Input records:
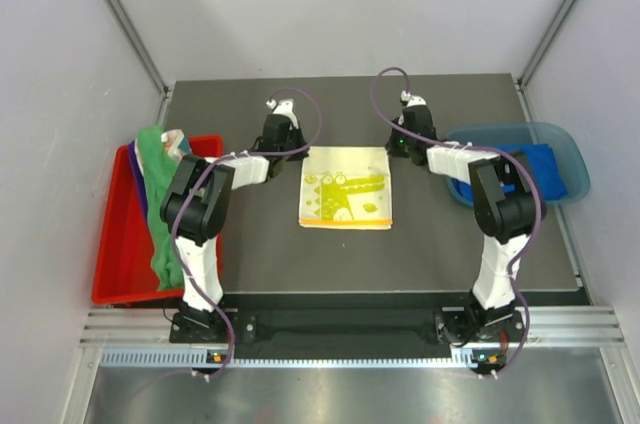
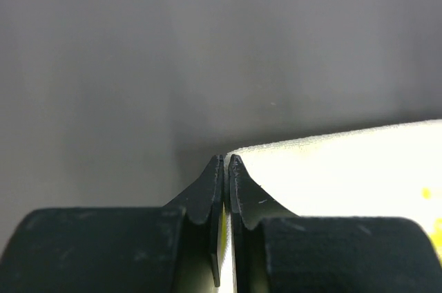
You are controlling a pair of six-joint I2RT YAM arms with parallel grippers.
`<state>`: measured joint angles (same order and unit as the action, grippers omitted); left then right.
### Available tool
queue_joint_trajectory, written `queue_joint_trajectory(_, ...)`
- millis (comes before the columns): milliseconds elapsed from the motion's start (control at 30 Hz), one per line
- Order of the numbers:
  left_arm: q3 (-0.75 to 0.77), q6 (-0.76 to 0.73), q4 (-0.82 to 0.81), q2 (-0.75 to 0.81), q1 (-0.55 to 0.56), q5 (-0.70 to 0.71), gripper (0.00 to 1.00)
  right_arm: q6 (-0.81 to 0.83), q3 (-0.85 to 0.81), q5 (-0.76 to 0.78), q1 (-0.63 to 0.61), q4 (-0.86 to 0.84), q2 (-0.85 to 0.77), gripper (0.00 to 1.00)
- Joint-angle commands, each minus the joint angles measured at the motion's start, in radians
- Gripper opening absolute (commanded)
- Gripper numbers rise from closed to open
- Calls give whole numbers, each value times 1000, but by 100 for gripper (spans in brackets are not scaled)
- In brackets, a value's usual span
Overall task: Fold and stack the towels
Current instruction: Fold the towel
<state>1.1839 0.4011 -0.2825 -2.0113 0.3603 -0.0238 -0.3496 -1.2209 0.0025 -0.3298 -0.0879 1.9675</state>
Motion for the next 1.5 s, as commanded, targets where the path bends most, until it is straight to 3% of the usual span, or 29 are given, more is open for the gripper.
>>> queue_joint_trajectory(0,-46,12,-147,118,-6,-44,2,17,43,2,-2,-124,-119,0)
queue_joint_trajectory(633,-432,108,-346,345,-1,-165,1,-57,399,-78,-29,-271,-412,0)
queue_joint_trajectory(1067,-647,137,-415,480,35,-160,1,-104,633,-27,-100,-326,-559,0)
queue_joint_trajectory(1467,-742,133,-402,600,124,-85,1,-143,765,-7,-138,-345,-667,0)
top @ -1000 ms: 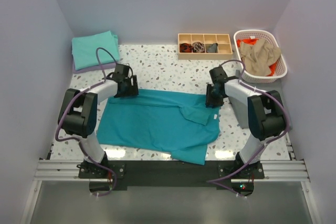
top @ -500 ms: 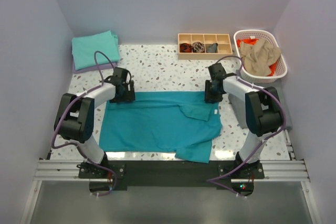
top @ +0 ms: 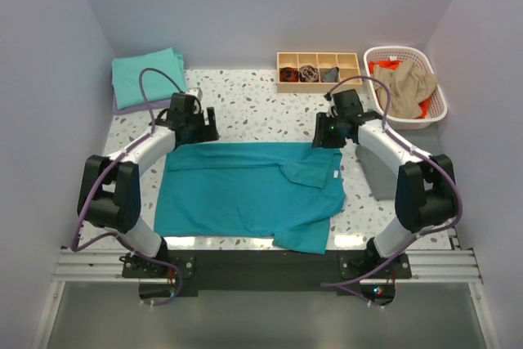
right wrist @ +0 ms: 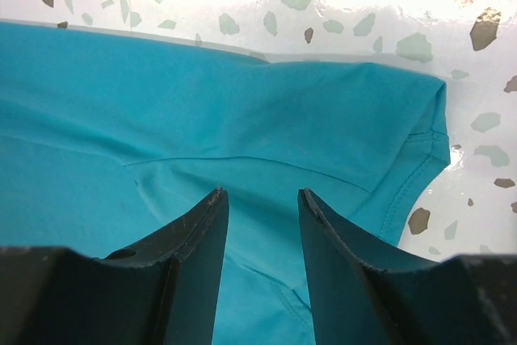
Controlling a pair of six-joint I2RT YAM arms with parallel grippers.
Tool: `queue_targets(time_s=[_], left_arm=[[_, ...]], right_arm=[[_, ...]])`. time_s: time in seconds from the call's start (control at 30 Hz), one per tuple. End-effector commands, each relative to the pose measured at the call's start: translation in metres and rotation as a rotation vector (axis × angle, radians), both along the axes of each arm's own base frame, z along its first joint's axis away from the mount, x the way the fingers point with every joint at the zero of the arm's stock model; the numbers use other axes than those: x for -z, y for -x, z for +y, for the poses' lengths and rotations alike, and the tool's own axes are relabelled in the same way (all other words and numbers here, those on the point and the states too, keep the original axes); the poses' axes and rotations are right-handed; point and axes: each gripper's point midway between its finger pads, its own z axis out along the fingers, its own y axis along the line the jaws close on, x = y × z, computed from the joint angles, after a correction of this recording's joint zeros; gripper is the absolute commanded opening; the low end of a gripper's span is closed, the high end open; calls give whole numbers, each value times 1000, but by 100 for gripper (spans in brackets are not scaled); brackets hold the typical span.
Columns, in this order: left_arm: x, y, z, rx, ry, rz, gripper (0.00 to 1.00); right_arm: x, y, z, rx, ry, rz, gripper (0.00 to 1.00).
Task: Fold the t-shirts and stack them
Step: Fold the tshirt
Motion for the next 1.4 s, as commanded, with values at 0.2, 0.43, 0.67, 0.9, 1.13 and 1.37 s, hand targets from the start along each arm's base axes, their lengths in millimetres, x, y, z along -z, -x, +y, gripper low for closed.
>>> queue_targets(time_s=[0.2,0.43,0.67,0.9,1.13,1.37], left_arm=[[5,-22,-55,150,155,-44,81],[40,-19,-51,135,105,36,81],[67,-41,-51,121,63,90,81],[69,-66,-47,106,3,92,81],[67,-54,-15,33,-130,106,83],[56,-54,-26,75,-80,46,83]], right_arm=[[35,-19,6,17,9,78,44],[56,-22,0,60,50,136,44],[72,-45,6,50,56,154,44],[70,-74,7,47,82,99,45],[44,-103,-17,93,215,-5,46],[-6,-118,-1,5,141,-165,47]])
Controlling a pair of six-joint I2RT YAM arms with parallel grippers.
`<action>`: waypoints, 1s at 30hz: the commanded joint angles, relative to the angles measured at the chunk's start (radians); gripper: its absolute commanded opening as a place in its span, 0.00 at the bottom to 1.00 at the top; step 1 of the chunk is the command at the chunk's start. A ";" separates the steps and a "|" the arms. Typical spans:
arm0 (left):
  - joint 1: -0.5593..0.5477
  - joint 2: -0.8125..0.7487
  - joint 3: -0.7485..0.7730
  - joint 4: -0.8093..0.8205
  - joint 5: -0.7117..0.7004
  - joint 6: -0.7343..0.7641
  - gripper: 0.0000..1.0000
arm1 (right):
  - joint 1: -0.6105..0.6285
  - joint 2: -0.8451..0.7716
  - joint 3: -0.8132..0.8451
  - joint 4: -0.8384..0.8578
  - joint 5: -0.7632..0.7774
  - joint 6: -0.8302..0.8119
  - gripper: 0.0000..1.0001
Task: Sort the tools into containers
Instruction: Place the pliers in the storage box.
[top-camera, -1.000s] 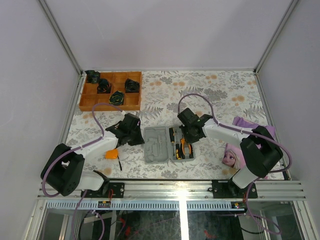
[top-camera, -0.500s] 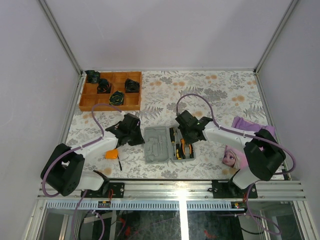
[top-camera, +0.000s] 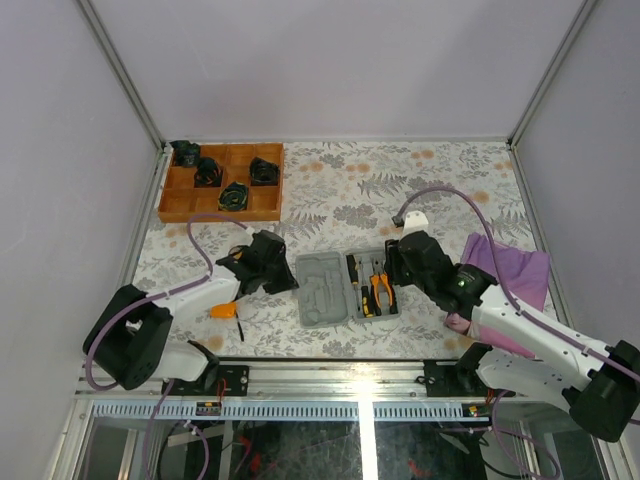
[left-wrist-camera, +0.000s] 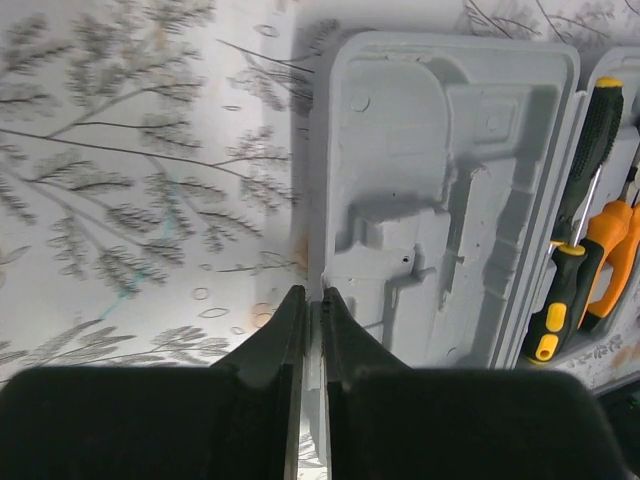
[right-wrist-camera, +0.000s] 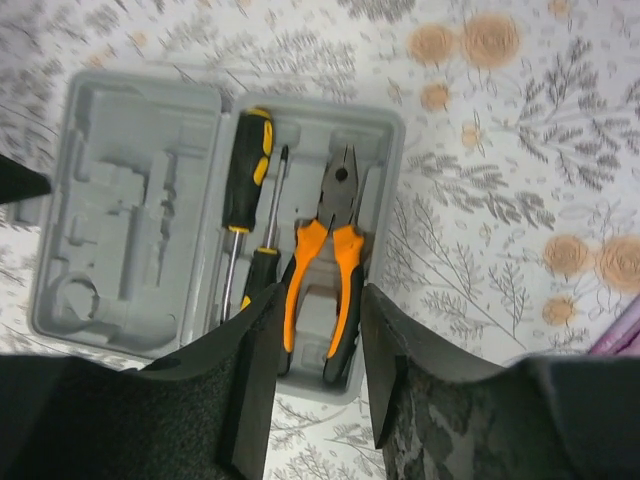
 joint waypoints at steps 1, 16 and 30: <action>-0.072 0.062 0.063 0.057 0.000 -0.025 0.02 | 0.007 -0.054 -0.064 0.021 0.045 0.048 0.45; -0.007 -0.120 0.183 -0.269 -0.304 0.046 0.50 | 0.007 -0.132 -0.111 0.021 0.037 0.057 0.57; 0.435 0.015 0.272 -0.284 -0.250 0.145 0.71 | 0.007 -0.149 -0.151 0.059 -0.042 0.078 0.59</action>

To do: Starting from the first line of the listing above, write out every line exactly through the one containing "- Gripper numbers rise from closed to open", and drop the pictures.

Answer to this exercise:
You are controlling a pair of six-joint I2RT YAM arms with parallel grippers.
`<state>`: measured joint angles (same order and unit as the action, grippers omitted); left then right.
### Available tool
queue_joint_trajectory, written `queue_joint_trajectory(_, ...)`
- millis (comes before the columns): milliseconds elapsed from the motion's start (control at 30 Hz), one per line
- Order of the numbers:
  left_arm: q3 (-0.75 to 0.77), q6 (-0.76 to 0.73), q4 (-0.82 to 0.81), q2 (-0.75 to 0.81), q1 (-0.55 to 0.56), q5 (-0.70 to 0.71), gripper (0.00 to 1.00)
  right_arm: q6 (-0.81 to 0.83), q3 (-0.85 to 0.81), q5 (-0.76 to 0.78), q1 (-0.63 to 0.61), q4 (-0.86 to 0.84), q2 (-0.85 to 0.77), gripper (0.00 to 1.00)
- Joint-angle commands, each minus the joint angles measured at the motion's start, in radians
- Gripper opening absolute (commanded)
- Gripper numbers rise from closed to open

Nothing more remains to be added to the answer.